## Data excerpt:
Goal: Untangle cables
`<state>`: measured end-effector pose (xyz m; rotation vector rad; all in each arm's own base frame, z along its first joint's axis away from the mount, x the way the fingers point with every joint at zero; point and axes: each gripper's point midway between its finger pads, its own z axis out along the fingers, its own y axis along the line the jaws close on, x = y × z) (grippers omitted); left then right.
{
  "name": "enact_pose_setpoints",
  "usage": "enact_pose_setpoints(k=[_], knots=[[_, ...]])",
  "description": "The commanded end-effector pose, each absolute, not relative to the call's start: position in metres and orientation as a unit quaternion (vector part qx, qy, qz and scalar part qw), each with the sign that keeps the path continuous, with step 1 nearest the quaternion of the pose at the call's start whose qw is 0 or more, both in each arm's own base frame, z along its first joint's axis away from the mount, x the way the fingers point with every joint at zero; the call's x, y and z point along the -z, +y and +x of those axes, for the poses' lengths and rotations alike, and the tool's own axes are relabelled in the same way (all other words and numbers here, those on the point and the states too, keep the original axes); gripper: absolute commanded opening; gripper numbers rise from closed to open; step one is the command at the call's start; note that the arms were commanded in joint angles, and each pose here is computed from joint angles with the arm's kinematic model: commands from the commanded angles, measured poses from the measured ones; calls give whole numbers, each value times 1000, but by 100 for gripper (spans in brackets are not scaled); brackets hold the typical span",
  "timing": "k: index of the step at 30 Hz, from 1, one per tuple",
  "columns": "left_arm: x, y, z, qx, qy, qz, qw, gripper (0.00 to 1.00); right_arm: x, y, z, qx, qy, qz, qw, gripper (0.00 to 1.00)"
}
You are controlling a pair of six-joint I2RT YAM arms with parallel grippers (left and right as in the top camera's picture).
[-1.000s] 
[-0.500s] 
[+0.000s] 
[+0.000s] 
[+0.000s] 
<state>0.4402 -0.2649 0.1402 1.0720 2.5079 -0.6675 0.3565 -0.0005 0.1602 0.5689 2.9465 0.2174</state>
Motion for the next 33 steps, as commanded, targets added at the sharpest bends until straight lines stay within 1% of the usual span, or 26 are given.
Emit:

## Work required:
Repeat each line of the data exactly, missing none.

## Task output:
Goal: Untangle cables
`<state>`: measured end-effector pose (xyz m; rotation vector rad; all in each arm's own base frame, z along its first joint's axis away from the mount, x the way the fingers point with every joint at zero; point and axes: each gripper's point midway between its finger pads, its own z axis out along the fingers, its own y axis along the line the jaws close on, x = y × z) (grippers omitted); left then right.
{
  "name": "enact_pose_setpoints",
  "usage": "enact_pose_setpoints(k=[_], knots=[[_, ...]])",
  "description": "The commanded end-effector pose, each absolute, not relative to the call's start: position in metres and orientation as a unit quaternion (vector part qx, qy, qz and scalar part qw), each with the sign that keeps the path continuous, with step 1 nearest the quaternion of the pose at the call's start whose qw is 0 or more, both in each arm's own base frame, z along its first joint's axis away from the mount, x the way the fingers point with every joint at zero; the call's x, y and z point along the -z, +y and +x of those axes, for the poses' lengths and rotations alike, and the tool's own axes are relabelled in the same way (all other words and numbers here, those on the point and the states too, keep the original axes); gripper: absolute commanded opening; gripper numbers rise from closed to open; step one is the command at the call's start; note that the arms were commanded in joint angles, and each pose here is computed from joint angles with the arm's kinematic model: commands from the commanded angles, measured poses from the measured ones; calls give whole numbers, each value times 1000, but by 100 for gripper (spans in brackets are not scaled); brackets hold the typical span",
  "timing": "k: index of the step at 30 Hz, from 1, one per tuple",
  "columns": "left_arm: x, y, z, qx, qy, qz, qw, gripper (0.00 to 1.00); right_arm: x, y, z, qx, qy, qz, qw, gripper (0.00 to 1.00)"
}
You are controlling a pair of six-joint I2RT YAM arms with parallel grippers (left and right as in the top camera's picture).
[-1.000s] 
[-0.500s] 
[+0.000s] 
[+0.000s] 
[+0.000s] 
<state>0.4402 -0.2649 0.1402 1.0720 2.5079 -0.6675 0.3565 -0.0005 0.1602 0.5689 2.9465 0.2174</state>
Motion for the next 33 steps, as commanded, targets added at the sharpest bends until straight lines stay within 1% of the usual span, or 26 are given.
Emit:

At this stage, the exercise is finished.